Federal assistance is available through the U.S. Small Business Administration via the Paycheck Protection Program, which provides eight weeks of assistance to help cover payroll, rent and other expenses at a 0.5% interest rate. The initiative is part of the $2 trillion Coronavirus Aid, Relief, and Economic Security Act—signed into law March 27.
Even with governmental assistance, Martone said she believes local business closures due to the coronavirus outbreak are inevitable.
“This is much worse than [Hurricane Harvey] and probably will be longer lasting,” she said.
A long road ahead
Many individuals have been laid off since the coronavirus made its way to Harris County and slowed business throughout Cy-Fair. Statewide over the last two weeks of March, more than 430,000 Texans filed initial claims for unemployment insurance, according to the Texas Workforce Commission.
Having seen decreased traffic since spring break, Escape Now closed its doors on Jones Road “semipermanently” March 19 as customers began canceling their sessions even before the stay-at-home order was in place for nonessential businesses.
Geraldine Roddie has owned the escape room business with her husband, Mike, since May 2016 and said she was hopeful about eventually reopening.

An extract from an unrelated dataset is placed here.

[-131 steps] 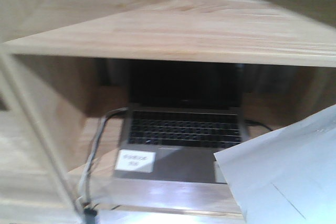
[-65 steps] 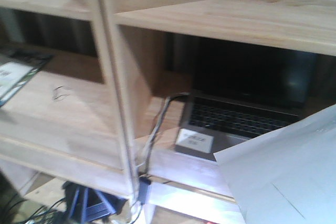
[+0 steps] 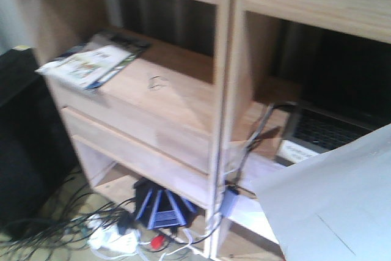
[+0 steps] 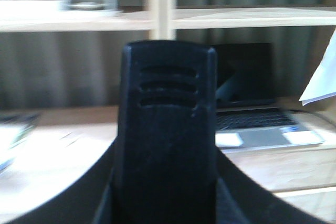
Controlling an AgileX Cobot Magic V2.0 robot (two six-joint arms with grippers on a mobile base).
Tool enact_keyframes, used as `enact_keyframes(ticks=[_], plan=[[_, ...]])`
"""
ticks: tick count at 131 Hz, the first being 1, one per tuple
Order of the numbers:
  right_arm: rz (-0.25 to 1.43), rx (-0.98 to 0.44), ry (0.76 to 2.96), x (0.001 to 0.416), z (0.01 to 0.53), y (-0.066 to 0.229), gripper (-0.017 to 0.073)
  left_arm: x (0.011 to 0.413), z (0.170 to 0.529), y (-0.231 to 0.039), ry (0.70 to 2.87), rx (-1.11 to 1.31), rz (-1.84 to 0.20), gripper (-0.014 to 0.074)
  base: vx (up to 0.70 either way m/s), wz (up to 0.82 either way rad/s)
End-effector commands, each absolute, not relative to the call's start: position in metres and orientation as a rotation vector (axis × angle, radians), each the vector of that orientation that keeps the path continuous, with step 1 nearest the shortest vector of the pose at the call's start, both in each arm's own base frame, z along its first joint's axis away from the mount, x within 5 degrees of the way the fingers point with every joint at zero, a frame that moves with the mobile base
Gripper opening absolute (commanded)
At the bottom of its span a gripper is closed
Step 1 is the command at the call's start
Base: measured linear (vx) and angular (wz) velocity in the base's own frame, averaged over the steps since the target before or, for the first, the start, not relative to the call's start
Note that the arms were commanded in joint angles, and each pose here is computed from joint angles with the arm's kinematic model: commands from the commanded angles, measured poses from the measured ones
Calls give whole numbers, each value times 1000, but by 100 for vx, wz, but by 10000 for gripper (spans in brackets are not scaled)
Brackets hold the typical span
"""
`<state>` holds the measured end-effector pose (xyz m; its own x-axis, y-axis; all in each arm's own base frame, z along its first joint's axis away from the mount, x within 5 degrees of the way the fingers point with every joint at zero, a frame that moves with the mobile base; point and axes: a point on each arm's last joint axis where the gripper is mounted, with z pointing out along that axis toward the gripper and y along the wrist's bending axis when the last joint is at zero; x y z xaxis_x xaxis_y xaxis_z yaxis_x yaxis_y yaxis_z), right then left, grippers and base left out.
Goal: Grab stapler and paper to desk for stapling
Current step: 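Drive the base away from the shelf toward the wooden desk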
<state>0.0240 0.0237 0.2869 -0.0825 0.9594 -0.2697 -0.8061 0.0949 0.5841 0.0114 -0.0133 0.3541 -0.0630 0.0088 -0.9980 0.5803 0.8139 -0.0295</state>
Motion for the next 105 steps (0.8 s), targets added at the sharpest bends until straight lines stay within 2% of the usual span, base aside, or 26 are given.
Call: enact_keyframes(ticks=[1, 105], plan=[[1498, 229, 681, 20, 296, 24, -7, 11, 373, -12, 1450, 435, -528, -6, -13, 51], [1498, 229, 681, 20, 296, 24, -7, 11, 373, -12, 1450, 435, -528, -6, -15, 58]])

As of April 7, Roddie said she had applied for the SBA Economic Injury Disaster Loan program but had not heard back, and while the business is paying 50% of rent costs during the closure, the landlord expects to see everything owed when or if Escape Now reopens.
“At the end of the day, we can’t just keep paying rent when there’s no income,” she said. “I feel bad for the employees because I know some of them are basically paying bills for their families, but I just don’t know what else to do. Laying them off means they can go get unemployment, and so hopefully that helps.”
Ultimately, Martone said she is not concerned about the future of business in Cy-Fair because she believes residents will continue to support their neighborhood businesses.
“I know there will be some hardships and some challenges ahead, but I know that we will come back from this,” she said.
However, in the weeks following countywide policies, some business owners said the light at the end of the tunnel seems distant.
Jenn Lindsay said the event venue she manages—Lindsay Lakes off Mueschke Road—typically hosts at least 100 events annually, but meeting that threshold is unlikely for 2020 as the pandemic forces couples to postpone their weddings.
“Obviously all vendors have been hit very hard—that includes our waitstaff, our cooks, our bartender and everyone it takes to make a wedding go off as planned,” Lindsay said.
The future is uncertain for many as coronavirus case confirmations continue to rise in Harris County. McShaffry said his staff and his customers are ready to see the community get back to business as usual again.
“Most people are actually coming in [to pick up food],” he said. “I think they kind of want a little bit of normalcy, to talk to people and see how things are going.”